MusicBrainz actually does use Postgres as its database, but this doesn't use PostGraphQL or even talk directly to the database – it simply translates the GraphQL query into calls to their REST API, orchestrating multiple queries for you as necessary. It would be possible (and more optimal) to talk directly to the database, but it'd require setting up your own server. This way, it can be pointed at the public MusicBrainz API (or any private deployment).

GraphQL is awesome and this was actually surprisingly easy to develop. Most of the work was simply around making optimal REST API calls (taking advantage of their API's subquery features, etc.) instead of doing it naïvely. Also, making sure every field and type in the schema had a useful description.

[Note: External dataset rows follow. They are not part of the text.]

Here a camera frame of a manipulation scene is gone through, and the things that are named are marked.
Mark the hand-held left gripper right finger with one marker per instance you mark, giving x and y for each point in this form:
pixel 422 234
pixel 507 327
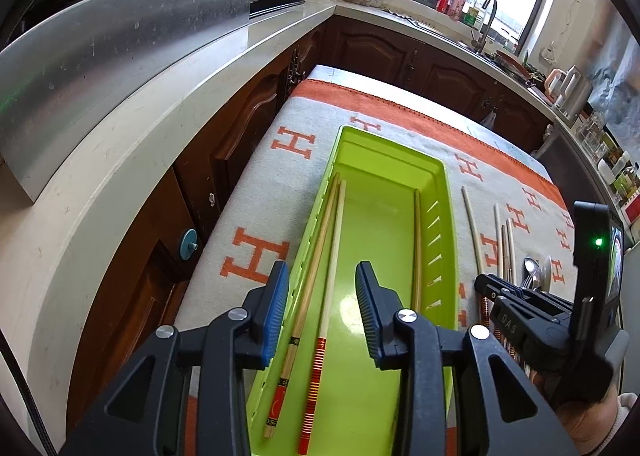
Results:
pixel 371 321

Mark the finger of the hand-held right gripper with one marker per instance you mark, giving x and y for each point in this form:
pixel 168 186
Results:
pixel 520 331
pixel 500 288

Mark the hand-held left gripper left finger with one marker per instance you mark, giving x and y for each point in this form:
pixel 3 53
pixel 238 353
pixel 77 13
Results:
pixel 274 321

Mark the pale wooden chopstick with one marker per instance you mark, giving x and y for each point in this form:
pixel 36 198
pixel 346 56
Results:
pixel 471 231
pixel 505 256
pixel 498 241

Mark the chopstick with red black end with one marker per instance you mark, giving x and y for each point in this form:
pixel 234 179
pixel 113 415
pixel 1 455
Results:
pixel 309 286

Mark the chopstick with red striped end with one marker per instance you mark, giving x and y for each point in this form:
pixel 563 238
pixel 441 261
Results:
pixel 327 286

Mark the green plastic utensil tray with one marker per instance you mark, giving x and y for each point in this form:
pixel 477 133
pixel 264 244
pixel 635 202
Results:
pixel 372 216

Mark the person's right hand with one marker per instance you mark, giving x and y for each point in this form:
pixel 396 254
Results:
pixel 590 423

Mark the long steel spoon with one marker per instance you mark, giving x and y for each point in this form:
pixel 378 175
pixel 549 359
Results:
pixel 530 270

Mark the brown wooden chopstick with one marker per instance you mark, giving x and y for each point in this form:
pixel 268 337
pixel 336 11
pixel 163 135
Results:
pixel 511 248

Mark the plain bamboo chopstick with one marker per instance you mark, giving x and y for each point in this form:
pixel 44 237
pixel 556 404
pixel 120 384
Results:
pixel 416 256

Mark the blue round knob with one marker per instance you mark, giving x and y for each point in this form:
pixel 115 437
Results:
pixel 189 242

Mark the orange grey printed blanket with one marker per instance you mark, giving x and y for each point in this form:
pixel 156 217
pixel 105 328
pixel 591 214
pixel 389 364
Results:
pixel 260 196

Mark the clear hanging plastic bag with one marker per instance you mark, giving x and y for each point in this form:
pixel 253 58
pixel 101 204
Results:
pixel 490 118

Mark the row of seasoning jars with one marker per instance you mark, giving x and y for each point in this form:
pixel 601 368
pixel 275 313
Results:
pixel 605 150

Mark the steel electric kettle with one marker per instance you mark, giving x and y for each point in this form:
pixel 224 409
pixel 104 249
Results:
pixel 575 93

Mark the white kitchen countertop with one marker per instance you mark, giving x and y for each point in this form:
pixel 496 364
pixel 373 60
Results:
pixel 150 135

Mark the reddish pan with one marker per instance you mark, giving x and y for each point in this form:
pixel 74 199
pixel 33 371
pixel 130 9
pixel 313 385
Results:
pixel 510 63

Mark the steel kitchen faucet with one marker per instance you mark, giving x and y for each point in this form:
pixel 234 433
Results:
pixel 487 20

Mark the brown wooden kitchen cabinets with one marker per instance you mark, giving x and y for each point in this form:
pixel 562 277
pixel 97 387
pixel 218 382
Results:
pixel 375 50

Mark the green white bottle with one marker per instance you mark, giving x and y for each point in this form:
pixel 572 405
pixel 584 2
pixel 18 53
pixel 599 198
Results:
pixel 472 13

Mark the pink bottle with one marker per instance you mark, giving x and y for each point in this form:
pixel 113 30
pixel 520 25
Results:
pixel 457 3

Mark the steel splash guard plate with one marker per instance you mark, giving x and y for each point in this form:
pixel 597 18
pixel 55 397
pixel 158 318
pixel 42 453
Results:
pixel 100 65

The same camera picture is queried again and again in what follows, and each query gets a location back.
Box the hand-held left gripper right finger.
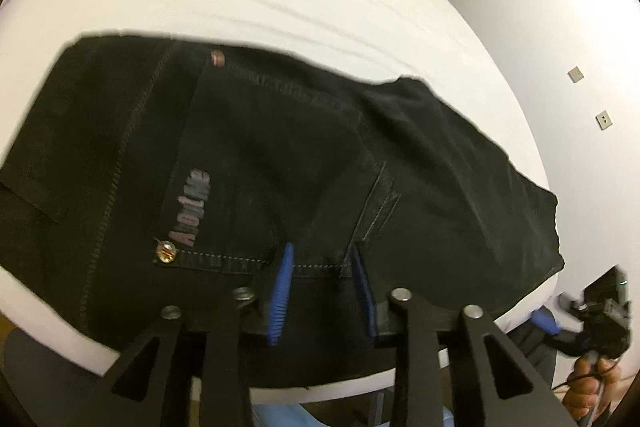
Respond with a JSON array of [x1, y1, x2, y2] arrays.
[[349, 242, 582, 427]]

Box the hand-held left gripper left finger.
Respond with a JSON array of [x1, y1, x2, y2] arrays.
[[82, 242, 297, 427]]

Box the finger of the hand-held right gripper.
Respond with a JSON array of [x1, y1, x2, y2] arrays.
[[531, 308, 562, 337]]

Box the black pants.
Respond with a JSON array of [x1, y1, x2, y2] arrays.
[[0, 34, 566, 390]]

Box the person's right hand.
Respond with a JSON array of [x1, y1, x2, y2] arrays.
[[561, 353, 625, 424]]

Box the thin black cable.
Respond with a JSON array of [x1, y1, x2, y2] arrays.
[[550, 359, 621, 392]]

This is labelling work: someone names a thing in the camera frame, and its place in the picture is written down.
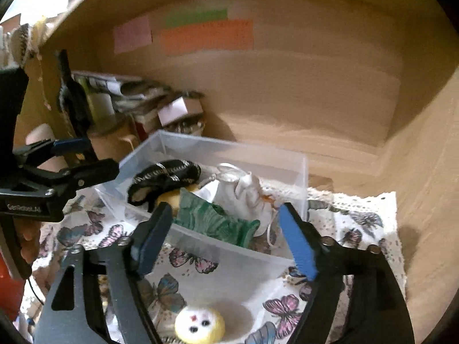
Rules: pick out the dark hanging object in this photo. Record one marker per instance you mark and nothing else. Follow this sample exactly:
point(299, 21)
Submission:
point(73, 96)

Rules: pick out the pink paper note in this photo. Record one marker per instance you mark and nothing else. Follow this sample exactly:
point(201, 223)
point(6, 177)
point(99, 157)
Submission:
point(132, 35)

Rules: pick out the person's left hand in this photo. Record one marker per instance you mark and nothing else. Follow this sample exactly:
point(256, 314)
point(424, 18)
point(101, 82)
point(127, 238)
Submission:
point(30, 243)

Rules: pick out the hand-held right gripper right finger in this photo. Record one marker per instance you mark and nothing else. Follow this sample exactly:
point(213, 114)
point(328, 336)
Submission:
point(297, 243)

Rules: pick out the orange paper note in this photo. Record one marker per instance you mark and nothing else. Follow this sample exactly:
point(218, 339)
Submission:
point(208, 37)

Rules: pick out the pile of books and papers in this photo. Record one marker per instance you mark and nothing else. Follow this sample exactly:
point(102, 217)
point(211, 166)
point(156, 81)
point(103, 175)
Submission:
point(132, 95)

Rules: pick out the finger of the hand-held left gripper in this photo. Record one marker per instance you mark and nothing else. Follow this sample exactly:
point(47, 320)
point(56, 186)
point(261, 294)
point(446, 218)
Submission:
point(71, 145)
point(89, 173)

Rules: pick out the clear plastic storage box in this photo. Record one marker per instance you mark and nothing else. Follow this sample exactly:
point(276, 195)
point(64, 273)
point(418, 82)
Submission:
point(222, 154)

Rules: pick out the green paper note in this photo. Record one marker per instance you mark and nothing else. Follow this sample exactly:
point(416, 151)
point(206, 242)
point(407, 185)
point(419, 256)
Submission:
point(195, 18)

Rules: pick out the yellow soft toy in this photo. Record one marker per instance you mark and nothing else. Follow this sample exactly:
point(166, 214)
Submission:
point(172, 200)

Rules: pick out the red object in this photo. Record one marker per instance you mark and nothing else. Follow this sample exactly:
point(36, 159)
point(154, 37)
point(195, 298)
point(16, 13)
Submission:
point(9, 286)

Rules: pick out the yellow plush ball with face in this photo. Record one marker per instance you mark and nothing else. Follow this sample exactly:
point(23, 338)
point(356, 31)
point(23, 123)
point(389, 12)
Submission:
point(199, 324)

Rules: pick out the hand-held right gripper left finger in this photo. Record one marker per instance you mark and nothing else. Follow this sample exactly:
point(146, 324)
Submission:
point(152, 247)

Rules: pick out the green patterned cloth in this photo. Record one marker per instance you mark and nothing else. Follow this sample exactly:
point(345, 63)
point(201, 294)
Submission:
point(211, 222)

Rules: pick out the butterfly printed tablecloth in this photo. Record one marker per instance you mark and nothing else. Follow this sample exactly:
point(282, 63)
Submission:
point(200, 279)

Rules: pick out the small cardboard box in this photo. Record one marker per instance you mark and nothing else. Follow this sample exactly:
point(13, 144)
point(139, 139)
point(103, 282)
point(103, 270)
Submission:
point(181, 109)

The documentation part is huge. Reading the official REST API docs [1], it's nearly impossible to get an accurate overview of which parameters each endpoint accepts (in fact, some aren't even listed in the docs), what fields to expect, or even find a description of what every field means. Compare that to the "Docs" sidebar you get in GraphiQL (click the demo link), or the Types document [2] that I was able to automatically generate from the schema. Sure, you can work hard to document a REST API and keep those docs up-to-date, but GraphQL encourages it and makes it easy.

No idea if the Heroku-hosted demo server will survive HN, but have fun playing with it.